Our final morning speaker is Dr. Jeff Gore, Associate Professor of Entomology, Delta Research and Extension Center, Mississippi State University, who will share some of the lessons learned from the Deep South on how to manage resistance in economically important insects that are exposed to a high frequency of use/overuse of individual insecticides. His specialty area is integrated pest management of insect pests of agronomic crops in the southern United States. Dr. Gore’s research areas include the cotton aphid which has a high reproductive rate and a history of developing resistance to commercial insecticides. In addition, Dr. Gore has also conducted research to evaluate the potential exposure of pollinators to neonicotinoid insecticides used as seed treatments on corn, cotton and soybean. Dr.

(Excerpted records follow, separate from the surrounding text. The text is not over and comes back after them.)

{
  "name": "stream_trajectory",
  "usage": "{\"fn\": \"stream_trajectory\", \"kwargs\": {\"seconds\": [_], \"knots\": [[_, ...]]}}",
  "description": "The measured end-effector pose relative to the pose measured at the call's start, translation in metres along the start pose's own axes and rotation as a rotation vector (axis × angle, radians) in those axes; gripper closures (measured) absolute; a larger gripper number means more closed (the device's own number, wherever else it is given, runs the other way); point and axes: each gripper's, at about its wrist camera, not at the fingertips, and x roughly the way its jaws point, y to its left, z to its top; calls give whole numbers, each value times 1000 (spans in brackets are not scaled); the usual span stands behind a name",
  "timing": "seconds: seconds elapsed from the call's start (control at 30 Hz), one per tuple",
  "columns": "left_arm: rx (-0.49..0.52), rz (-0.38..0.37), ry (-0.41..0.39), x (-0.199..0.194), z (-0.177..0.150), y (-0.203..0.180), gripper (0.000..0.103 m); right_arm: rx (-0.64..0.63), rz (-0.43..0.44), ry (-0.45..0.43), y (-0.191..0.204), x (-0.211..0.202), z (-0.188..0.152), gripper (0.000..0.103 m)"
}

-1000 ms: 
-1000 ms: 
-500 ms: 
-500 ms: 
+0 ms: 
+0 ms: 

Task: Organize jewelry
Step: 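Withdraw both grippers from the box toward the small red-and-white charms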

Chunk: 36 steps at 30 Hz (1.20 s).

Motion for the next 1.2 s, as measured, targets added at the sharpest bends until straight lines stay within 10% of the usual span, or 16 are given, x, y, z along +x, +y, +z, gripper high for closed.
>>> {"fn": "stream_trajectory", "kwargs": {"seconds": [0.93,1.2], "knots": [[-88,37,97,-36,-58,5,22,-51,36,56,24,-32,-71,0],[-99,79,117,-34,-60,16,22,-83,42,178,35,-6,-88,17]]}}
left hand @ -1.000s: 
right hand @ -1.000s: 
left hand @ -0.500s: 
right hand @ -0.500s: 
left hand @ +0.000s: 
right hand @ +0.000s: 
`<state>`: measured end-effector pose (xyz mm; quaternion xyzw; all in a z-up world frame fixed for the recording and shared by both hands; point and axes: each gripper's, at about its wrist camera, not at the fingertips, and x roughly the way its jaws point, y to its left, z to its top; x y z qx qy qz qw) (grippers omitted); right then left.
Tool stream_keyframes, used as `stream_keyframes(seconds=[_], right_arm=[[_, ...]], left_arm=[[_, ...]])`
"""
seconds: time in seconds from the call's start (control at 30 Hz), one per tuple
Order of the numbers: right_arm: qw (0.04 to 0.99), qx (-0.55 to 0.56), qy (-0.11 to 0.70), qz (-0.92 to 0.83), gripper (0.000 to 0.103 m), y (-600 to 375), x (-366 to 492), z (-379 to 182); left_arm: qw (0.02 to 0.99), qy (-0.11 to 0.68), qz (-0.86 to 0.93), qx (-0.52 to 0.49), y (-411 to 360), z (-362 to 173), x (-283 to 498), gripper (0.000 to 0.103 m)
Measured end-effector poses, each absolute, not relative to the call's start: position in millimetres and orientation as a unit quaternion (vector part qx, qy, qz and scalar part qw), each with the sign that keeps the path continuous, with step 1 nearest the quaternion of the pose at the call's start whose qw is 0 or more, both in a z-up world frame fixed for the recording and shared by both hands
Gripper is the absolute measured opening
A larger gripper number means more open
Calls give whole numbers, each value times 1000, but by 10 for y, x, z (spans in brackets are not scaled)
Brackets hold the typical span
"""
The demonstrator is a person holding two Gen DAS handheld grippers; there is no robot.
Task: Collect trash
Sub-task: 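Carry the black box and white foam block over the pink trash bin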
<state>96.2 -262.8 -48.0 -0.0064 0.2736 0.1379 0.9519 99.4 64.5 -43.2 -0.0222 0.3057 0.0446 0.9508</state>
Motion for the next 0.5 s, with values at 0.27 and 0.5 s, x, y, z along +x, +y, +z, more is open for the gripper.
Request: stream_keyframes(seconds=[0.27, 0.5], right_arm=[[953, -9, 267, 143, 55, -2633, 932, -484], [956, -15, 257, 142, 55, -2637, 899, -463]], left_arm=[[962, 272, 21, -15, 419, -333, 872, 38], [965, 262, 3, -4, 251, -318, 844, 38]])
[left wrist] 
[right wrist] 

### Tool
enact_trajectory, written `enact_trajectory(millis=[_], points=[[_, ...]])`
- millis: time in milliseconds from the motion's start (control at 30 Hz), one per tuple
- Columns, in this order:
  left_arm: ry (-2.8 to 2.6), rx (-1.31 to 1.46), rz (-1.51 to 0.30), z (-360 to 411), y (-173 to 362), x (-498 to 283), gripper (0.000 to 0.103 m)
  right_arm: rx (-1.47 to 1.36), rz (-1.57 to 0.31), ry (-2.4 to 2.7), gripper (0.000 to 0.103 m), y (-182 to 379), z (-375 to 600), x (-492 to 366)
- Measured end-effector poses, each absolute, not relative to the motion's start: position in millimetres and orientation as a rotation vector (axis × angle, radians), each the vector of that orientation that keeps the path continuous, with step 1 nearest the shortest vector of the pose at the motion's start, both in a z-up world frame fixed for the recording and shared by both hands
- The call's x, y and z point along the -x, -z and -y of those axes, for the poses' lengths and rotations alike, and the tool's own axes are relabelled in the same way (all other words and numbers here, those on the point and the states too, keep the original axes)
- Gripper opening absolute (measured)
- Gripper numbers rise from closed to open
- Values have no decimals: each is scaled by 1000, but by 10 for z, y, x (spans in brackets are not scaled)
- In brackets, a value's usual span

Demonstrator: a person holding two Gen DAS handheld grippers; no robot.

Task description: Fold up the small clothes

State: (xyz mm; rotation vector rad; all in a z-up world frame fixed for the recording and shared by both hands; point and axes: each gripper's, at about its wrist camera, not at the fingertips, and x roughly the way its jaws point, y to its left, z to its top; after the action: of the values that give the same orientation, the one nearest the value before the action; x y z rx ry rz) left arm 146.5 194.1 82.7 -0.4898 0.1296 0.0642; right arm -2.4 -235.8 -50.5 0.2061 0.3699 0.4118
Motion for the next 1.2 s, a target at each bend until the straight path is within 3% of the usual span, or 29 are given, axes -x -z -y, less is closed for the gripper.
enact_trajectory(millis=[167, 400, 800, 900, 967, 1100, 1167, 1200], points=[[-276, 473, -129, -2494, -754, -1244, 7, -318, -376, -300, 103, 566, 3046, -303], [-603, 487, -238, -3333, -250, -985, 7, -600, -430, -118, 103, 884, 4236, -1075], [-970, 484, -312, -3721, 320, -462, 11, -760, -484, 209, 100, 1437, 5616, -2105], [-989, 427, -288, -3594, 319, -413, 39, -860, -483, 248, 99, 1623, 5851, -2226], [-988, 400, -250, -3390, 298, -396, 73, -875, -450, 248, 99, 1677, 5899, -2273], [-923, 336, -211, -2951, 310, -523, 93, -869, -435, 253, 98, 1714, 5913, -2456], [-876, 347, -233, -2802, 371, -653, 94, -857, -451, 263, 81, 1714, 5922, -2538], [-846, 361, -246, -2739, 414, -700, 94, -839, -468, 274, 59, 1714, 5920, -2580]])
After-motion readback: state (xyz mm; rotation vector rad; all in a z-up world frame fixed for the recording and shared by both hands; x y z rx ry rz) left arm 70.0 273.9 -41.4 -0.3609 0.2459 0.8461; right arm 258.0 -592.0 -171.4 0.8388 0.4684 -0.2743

Gore has received the Merit Award in Crop Protection, Mississippi Entomological Association and has published numerous scientific journal articles on the subjects of Integrated Pest Management.
Wednesday, December 9th and Thursday, December 10th
1pm to 5pm and 8am to 2:30pm
Wednesday’s and Thursday’s concurrent sessions continue the strong educational program with a wealth of pest, crop and fertilizer management topics including: advances in the control of soybean aphids; micronutrient needs in corn and soybeans; understanding the nitrogen mineralizationprocess in soils; nitrogen movement and potential loss via the tile line; high-yield corn management strategies; weather trends for the 2016 crop as effected by El Nino and climate shifts along with tools to track these weather events; the effect of applying both seed treatments and foliar insecticideson specific insect populations; updates on managing herbicide resistant weeds in corn and soybeans; corn and soybean disease updates; effective procedures for cleaning and rinsate management of large commercial application sprayers and booms; as well as, drainage water management practices relating to nutrient management practices. These sessions and more will build upon the idea that we have control of our destiny and the long-term success of our industry.